Palladium price outlook as Russia looks to limit production

on Jul 1, 2022
Updated: Aug 4, 2022
  • The G7 elected to ban imports of Russian gold this week and are discussing price caps on oil and gas.
  • Jonathan Barratt, CEO of CelsiusPro Australia, expects Russia to counter G7 measures by limiting Pd exports.
  • This presents an exciting opportunity for South Africa to fill the vacuum that may be left behind by Russia.

Follow Invezz on Telegram, Twitter, and Google News for instant updates >

Jonathan Barratt is the CEO of CelsiusPro Australia, a boutique climate risk InsurTech company.

Are you looking for signals & alerts from pro-traders? Sign-up to Invezz Signals™ for FREE. Takes 2 mins.

In an interview with CNBC, Mr.
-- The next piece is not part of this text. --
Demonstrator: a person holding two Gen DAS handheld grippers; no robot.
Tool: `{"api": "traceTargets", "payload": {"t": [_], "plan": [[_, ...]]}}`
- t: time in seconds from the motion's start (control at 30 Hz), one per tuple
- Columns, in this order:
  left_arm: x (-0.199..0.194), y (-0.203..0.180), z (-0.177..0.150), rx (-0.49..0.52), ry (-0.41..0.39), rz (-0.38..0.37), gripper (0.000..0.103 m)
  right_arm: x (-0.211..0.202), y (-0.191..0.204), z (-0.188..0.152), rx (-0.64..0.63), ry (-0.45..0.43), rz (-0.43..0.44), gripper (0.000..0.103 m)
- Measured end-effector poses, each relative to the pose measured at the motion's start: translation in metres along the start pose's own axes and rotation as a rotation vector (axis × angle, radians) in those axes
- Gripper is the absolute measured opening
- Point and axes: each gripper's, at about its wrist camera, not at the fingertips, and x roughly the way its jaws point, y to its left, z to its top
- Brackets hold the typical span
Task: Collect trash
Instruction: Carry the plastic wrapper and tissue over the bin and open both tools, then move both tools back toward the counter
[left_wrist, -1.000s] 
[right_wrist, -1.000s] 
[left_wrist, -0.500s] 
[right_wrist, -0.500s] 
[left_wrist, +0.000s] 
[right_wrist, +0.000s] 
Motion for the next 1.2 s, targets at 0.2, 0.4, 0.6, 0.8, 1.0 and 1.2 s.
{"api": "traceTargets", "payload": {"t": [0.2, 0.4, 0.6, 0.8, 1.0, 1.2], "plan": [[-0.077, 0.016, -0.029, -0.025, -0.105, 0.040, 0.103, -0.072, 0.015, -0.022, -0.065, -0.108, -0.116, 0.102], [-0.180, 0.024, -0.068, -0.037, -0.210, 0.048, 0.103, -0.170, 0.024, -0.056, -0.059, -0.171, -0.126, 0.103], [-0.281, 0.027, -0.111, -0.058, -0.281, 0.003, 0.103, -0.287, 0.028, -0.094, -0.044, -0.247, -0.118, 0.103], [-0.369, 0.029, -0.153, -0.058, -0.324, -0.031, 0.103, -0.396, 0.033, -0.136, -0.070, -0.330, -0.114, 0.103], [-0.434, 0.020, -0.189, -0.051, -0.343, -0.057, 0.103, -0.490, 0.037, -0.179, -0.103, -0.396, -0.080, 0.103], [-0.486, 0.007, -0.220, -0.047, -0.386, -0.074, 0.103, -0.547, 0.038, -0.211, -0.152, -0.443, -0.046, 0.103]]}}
Barratt raised the interesting proposition that Russia, being a major producer of Palladium may choose to limit supply, raising global prices and its export revenues in a bid to counter recent G7 actions.

He believes that the Kremlin may be prompted to take such measures in retaliation to the G7 tightening the economic noose, particularly vis-à-vis gold and oil exports while initiating a discussion on broader price caps.

According to Barratt, in terms of gold exports, with the combined effect of sanctions and the London Bullion Market Association’s decision to delist major Russian gold refineries as early as March 2022, Russia may lose “$15 billion in exports”, approximately 85-90% of its 2021 revenues.

With the disruption in gold exports already priced into the market, prices have not shifted dramatically this week, with the move being seen mostly as symbolic.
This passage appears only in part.